While large social movements, such as #MeToo, have surfaced over the past few years in several known communities and workspaces around the world, we felt people always addressed these topics in a larger context but never in the context of our niche Indian Performing Arts community. We both knew that this community deserves change specific to its need. When we first began speaking to members of our community the most common response we received was “but what do you want us to do about this?” This was a fair response since the responsibility to implement change had always fallen on institutions and organizations up until now, not the individual. Therefore we wanted to craft an approach where every stakeholder is given an actionable role and shared responsibility in reshaping the Indian performing arts community.
While we both grappled with unearthing solutions to these intersectional issues in the community, neither of us ever thought we would have space for our individual, everyday voices to be heard, let alone have the opportunity to create a space to help more people like us, people in our community, feel the same way. We tried to find various ways to make sense of the #CarnaticMeToo movement in the context of the Indian Performing Arts, and a lot of it involved having fruitful and sometimes difficult conversations with family, friends, and colleagues, and local organizers about these happenings. Several conversations led to frustration and dead-ends, yet others led to conviction to uphold accountability and wonderful ideas.
During the #CarnaticMeToo movement we had worked simultaneously within our circles to open up conversation and ideate how to implement change. Two years laters when we crossed paths again, by happenstance, we realized that we were both frustrated to see little change actually happen and shared a common desire to be at the forefront of it and help our community begin to heal. First and foremost our goal was to turn this charged issue into one that unifies our community rather than dividing it further. As members of the “next and upcoming generation” in the Indian arts, we felt a sense of ownership and responsibility to do something - a way to prevent narratives and instances of misconduct, and forge a healthier future for our community.
“You aren’t thinking big enough!”
“You are thinking too big, that will never happen!”
These common criticisms constantly echoed in our background as we searched for solutions. Where then is the balance? We had to create something that was “just right” - inclusive, collaborative, welcoming, and most importantly, real & honest. The silence after the #CarnaticMeToo movement prompted us to realize that we need to give members of this space actionable, practical, and culturally relevant ways to heal & respond meaningfully. The #CarnaticMeToo movement taught us that the first step to sharing narratives publicly was vital but not enough to keep conversations going, and definitely not enough to demand change from authority figures and organizations.
With every conversation, it became more apparent than ever that sexual harassment does not happen in a vacuum, and rather in a larger fabric of systemic workplace misconduct, intersectional issues, masked under culture and tradition. Every issue, micro-aggression, ignored inconvenience, and “simple” favor needed to be addressed along with egregious offenses that were brought to light during the #metoo movement. We also knew that these issues go beyond just the Carnatic music community and are relevant to all Indian Performing Arts communities.
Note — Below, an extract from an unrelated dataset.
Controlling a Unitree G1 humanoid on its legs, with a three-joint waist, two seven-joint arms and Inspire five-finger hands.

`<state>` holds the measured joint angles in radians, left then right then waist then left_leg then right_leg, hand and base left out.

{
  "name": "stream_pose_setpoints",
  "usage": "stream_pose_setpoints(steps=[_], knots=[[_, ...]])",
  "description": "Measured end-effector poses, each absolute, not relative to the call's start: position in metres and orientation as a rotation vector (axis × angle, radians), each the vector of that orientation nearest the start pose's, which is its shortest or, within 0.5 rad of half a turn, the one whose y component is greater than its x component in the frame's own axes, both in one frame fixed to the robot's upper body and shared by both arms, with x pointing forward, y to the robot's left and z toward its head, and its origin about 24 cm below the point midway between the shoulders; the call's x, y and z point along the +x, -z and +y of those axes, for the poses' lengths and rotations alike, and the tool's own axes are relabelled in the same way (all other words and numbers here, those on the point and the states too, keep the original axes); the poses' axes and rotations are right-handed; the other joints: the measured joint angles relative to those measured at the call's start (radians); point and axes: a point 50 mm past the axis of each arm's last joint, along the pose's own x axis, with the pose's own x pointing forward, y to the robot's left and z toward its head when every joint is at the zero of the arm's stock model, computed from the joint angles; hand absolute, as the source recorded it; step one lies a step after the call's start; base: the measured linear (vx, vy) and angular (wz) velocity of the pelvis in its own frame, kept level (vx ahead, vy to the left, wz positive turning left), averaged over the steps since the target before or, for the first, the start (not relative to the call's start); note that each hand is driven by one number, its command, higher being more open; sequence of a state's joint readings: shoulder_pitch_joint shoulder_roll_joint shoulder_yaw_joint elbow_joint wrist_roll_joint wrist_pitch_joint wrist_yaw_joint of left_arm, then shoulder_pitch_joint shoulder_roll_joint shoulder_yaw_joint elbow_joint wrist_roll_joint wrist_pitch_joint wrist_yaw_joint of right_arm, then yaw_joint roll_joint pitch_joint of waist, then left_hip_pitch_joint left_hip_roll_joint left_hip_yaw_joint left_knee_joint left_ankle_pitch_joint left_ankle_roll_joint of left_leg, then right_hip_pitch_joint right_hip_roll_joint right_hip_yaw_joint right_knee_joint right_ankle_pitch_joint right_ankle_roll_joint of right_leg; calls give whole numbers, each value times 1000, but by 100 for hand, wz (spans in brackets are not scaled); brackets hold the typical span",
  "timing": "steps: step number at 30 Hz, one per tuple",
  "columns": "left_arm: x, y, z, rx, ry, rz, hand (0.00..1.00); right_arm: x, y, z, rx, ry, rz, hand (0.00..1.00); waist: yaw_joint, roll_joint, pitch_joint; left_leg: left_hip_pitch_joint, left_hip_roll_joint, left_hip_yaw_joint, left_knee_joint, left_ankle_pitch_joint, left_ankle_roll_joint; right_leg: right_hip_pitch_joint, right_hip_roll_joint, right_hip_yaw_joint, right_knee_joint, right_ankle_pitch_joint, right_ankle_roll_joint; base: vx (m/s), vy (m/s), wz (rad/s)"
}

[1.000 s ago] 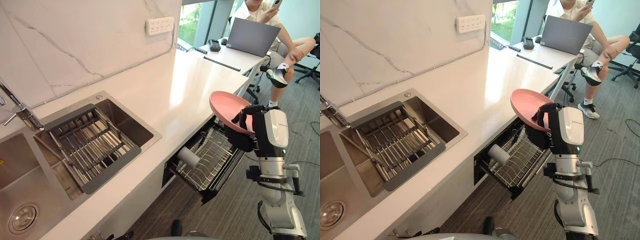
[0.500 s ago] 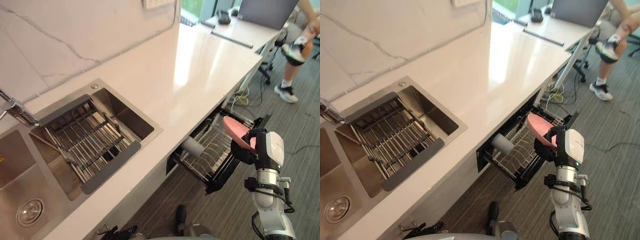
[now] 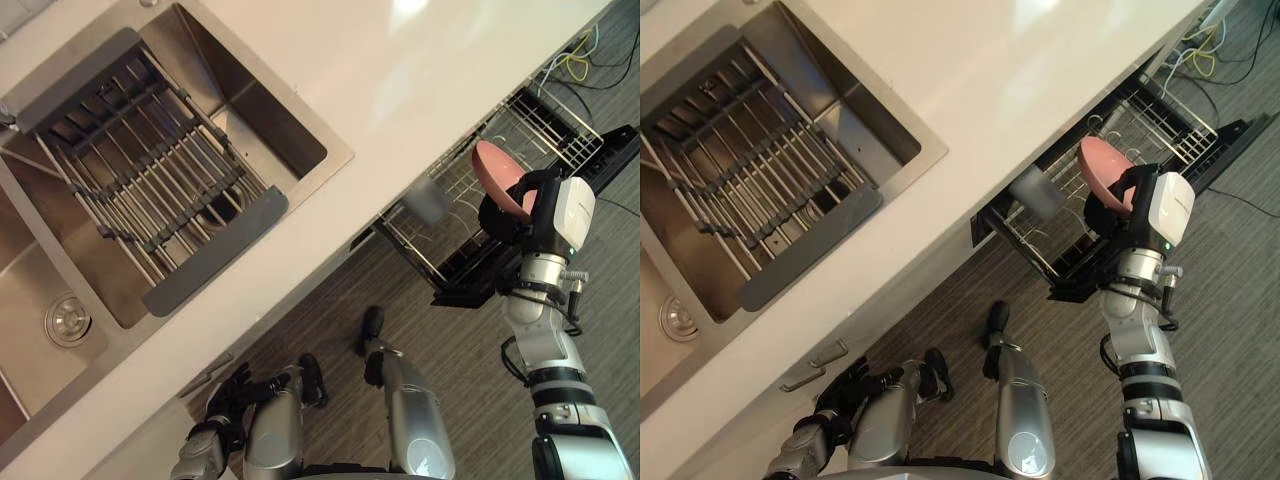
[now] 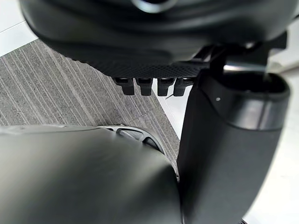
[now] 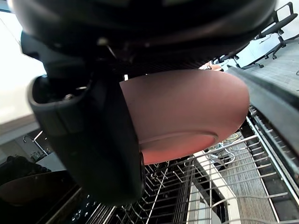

Therefore, we wanted to create a global space where honest conversations were normalized, welcomed, and accessible to anyone, regardless of their “public voice” in the community.
Our answer was to create a grassroots organization that relies on its own community to come together to institute change rather than relying on existing persons and organizations in power to do so, as we tried during the initial #CarnaticMeToo movement. In 2020, CAREspaces was born to first reveal explicit lessons that the history of #metoo movement taught us, and then begin a journey of repair and recovery.
We are building a community that is the first to truly listen to survivors and their needs, through a peer support model, a form of healing and recovery that allows members of our community to provide support to one another. We are the first to encourage and value the learning that stems from shared experiences and actionable conversation. We are the first to begin the long journey of crafting accountability in a space where safety, ethics, and conduct are often implied but never truly articulated. We are the first in making sure the Indian performing art forms can truly reap healthy collaboration and can remain sustainable for many generations to come.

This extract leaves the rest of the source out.